I am impatient for the Netflix adaptation of Sandman, due to come out sometime later this year (though who really knows, times being what they are) but while we wait, Basilisk is a worthy diversion. A sinister group of mythologically influenced beings called The Chimera stalk the land, looking a bit like outcasts from a post-apocalyptic ‘80s film and imbued with terrible deadly powers. One of their members, a woman who goes by the name of Basilisk, has fled the group; but now she is called to hunt them down, even as they, in turn, are hunting her. I’ve seen this book categorized as “horror,” but I don’t think that’s quite right even though it’s quite dark and occasionally features gory violence. I found it to be a more gothic drama in their vein of American Gods, a story of malevolent forces bound together as an unlikely — and sometimes unwilling — family. An intriguing mystery with a wonderful brooding heroine.

Rating: 🐦🐦🐦🐦 (4/5)
Writer: Cullen Bunn. Illustrator: Jonas Scharf. Colors: Alex Guimarães. Lettering: Ed Dukeshire. Designer: Grace Park. Editors: Eric Harbun, Ramiro Portnoy, Jonathan Manning.
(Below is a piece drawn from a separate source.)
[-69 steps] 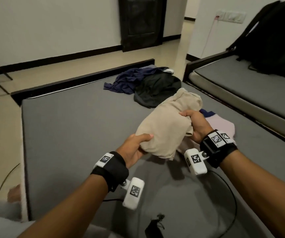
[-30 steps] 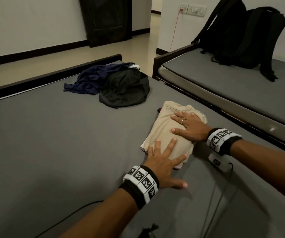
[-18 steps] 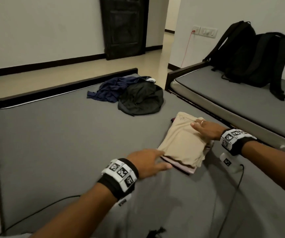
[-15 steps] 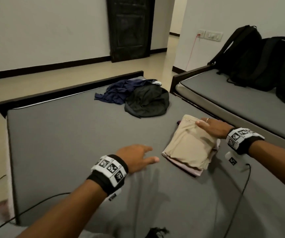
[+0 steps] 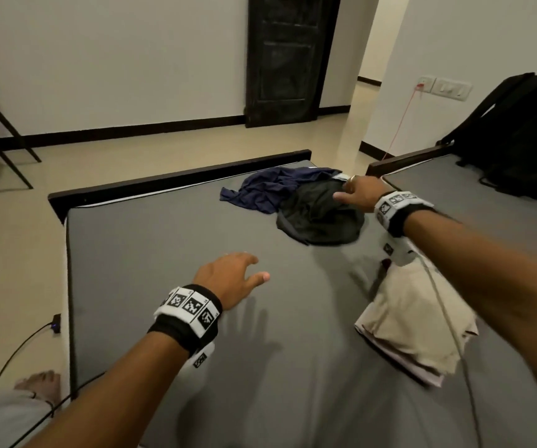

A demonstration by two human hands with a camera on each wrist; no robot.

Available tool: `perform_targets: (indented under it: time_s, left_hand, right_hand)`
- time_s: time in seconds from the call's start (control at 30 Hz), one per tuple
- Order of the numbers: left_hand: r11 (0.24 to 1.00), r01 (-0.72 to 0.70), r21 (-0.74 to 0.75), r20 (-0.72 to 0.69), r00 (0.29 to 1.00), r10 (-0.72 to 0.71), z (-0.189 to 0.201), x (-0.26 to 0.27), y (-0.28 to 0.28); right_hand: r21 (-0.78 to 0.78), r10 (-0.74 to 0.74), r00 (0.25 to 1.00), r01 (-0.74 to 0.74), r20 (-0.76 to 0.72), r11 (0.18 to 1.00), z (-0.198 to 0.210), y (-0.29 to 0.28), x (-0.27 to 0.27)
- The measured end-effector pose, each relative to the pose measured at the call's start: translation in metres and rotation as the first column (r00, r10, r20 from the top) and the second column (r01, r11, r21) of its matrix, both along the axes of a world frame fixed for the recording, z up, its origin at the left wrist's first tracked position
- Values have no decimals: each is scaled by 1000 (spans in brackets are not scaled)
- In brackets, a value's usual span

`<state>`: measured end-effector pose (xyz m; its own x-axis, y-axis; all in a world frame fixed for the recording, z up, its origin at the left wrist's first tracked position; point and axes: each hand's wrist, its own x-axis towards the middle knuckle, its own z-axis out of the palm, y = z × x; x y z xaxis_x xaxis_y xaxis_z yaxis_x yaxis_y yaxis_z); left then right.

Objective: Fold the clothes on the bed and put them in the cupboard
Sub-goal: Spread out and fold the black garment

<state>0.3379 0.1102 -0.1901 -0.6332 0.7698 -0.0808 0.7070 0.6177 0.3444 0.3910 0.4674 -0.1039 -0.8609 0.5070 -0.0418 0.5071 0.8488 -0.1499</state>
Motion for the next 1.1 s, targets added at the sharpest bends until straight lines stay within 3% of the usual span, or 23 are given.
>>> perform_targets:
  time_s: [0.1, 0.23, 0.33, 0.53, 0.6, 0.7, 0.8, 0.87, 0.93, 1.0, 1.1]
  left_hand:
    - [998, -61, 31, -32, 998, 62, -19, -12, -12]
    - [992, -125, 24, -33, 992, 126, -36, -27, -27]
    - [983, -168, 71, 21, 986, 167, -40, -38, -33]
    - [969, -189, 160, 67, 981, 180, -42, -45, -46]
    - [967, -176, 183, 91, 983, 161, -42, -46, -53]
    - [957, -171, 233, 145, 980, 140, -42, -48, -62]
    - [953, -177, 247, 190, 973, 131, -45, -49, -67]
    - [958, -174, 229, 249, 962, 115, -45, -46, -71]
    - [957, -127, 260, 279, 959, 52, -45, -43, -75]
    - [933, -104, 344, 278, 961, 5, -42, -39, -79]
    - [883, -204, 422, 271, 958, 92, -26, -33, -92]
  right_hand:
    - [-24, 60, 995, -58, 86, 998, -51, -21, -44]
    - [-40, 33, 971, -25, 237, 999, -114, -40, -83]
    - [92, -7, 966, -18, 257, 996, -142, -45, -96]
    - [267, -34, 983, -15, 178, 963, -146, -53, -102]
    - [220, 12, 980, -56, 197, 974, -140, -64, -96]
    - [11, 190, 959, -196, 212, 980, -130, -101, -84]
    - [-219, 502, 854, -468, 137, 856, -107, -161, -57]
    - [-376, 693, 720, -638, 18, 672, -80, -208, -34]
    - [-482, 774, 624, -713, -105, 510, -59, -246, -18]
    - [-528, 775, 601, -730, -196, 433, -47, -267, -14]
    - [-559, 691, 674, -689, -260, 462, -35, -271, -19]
More promising titles this week: I love the concept of Out of Body, which is that a man who is near death must solve his own murder while having an out-of-body experience. The Worst Dudes is a naughty, raunchy gross-out about galactic bounty hunters, sort of Heavy Metal meets Guardians of the Galaxy. Joe Glass’s Pride Omnibus, featured in a recent interview, comes out this week with fabulous queer superheroes; and The Nice House on the Lake is an end-of-the-world story that focuses on a few people who have been spared from the apocalypse — but saved by whom, and for what purpose? Fans of teen boys with lots of feelings will appreciate the shonen-ai My Summer of You, in which soulful lads wonder if they’re in love (I’m currently watching Berserk, and the gaiety of the relationships is not dissimilar). And if you’d like to see superheroes dressed for a fancy occasion, the X-Men Hellfire Gala is currently on, with your favorite mutants attending a high-class ball.